* _Exercise_: Give the number of lines below that contain the string "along", and no other text.

* _Supplied material_:
"""

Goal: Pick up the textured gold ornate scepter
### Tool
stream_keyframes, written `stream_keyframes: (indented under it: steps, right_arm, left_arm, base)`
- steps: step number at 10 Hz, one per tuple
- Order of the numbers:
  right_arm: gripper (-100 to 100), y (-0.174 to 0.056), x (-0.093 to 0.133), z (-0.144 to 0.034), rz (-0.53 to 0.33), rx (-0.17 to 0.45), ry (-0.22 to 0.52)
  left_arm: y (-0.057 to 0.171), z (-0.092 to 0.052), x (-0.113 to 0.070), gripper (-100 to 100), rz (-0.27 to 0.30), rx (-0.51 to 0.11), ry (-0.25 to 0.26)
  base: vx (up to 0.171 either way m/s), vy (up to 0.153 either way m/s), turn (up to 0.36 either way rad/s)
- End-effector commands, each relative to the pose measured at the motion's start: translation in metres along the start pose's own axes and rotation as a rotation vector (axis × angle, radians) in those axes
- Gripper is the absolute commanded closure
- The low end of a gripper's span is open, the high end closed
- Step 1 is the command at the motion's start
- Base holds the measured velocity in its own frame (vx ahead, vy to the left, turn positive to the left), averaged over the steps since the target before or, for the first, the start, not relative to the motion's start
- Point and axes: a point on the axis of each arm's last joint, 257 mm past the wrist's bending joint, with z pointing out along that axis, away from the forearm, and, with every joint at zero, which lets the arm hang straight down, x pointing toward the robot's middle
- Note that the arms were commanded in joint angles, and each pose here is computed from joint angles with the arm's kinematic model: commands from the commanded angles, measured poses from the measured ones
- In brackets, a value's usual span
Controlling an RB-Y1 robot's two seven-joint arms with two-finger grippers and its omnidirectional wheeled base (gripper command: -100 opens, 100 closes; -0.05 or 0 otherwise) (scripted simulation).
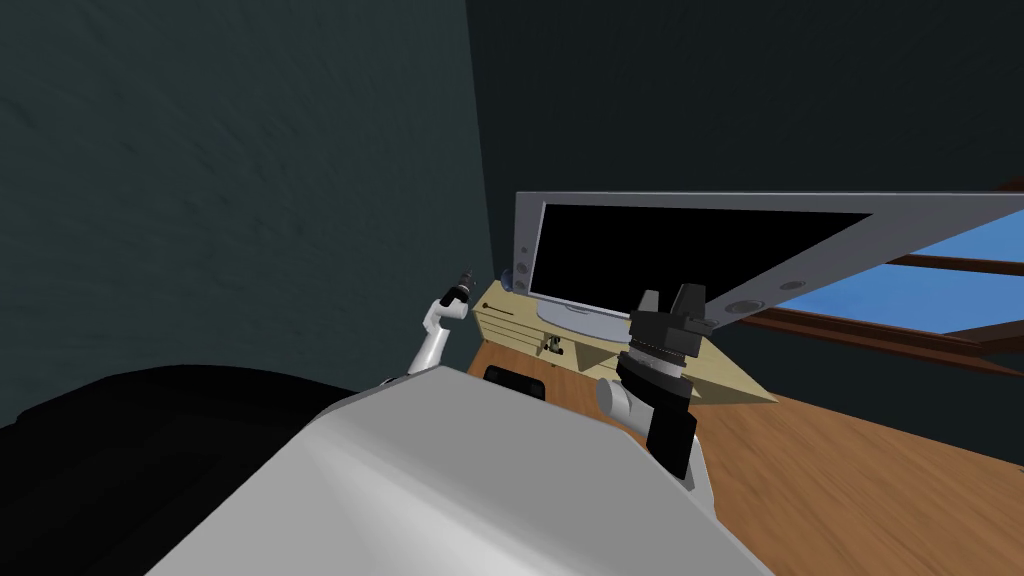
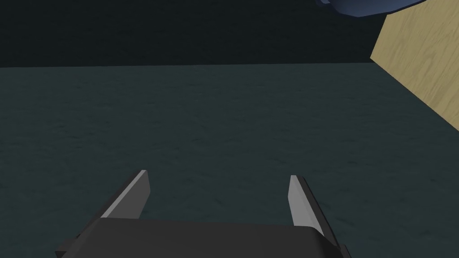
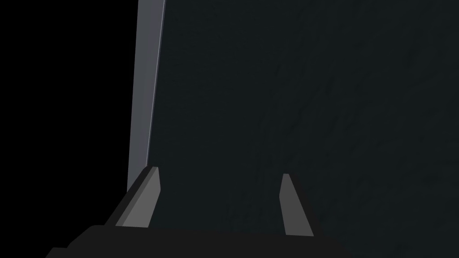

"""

* _Answer for this exercise_: 2